• **The problem**
Repeat only the stretch of lines below that runs from the line with "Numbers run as" through the line with "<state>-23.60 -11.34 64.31", unaltered.
===============
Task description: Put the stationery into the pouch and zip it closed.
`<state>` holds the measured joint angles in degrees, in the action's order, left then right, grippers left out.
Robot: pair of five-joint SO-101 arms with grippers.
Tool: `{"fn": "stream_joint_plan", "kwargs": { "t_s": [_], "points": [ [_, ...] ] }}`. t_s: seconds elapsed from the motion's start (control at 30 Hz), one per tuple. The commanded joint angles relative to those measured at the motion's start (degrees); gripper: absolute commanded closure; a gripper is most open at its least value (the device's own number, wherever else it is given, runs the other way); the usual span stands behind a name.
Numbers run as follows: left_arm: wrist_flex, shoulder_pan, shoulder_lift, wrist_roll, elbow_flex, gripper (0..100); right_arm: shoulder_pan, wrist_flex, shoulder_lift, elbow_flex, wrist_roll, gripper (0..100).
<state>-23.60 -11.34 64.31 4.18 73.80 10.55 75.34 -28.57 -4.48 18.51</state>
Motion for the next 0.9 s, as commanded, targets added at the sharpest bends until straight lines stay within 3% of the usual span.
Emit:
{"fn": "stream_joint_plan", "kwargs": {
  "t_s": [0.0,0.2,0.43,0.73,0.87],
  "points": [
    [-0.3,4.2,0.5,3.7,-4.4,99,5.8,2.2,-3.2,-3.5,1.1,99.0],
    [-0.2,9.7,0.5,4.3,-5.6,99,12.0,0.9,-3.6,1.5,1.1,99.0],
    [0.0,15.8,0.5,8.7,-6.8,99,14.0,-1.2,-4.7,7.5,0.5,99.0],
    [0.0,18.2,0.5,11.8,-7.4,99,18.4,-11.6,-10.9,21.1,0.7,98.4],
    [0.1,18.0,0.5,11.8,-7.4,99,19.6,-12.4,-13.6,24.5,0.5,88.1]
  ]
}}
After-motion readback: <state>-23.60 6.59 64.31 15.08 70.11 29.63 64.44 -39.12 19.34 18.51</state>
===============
• **Exercise answer**
Numbers run as follows: left_arm: wrist_flex, shoulder_pan, shoulder_lift, wrist_roll, elbow_flex, gripper (0..100); right_arm: shoulder_pan, wrist_flex, shoulder_lift, elbow_flex, wrist_roll, gripper (0..100).
<state>-23.60 -11.34 64.31 4.18 73.80 10.55 75.34 -28.57 -4.48 18.51</state>

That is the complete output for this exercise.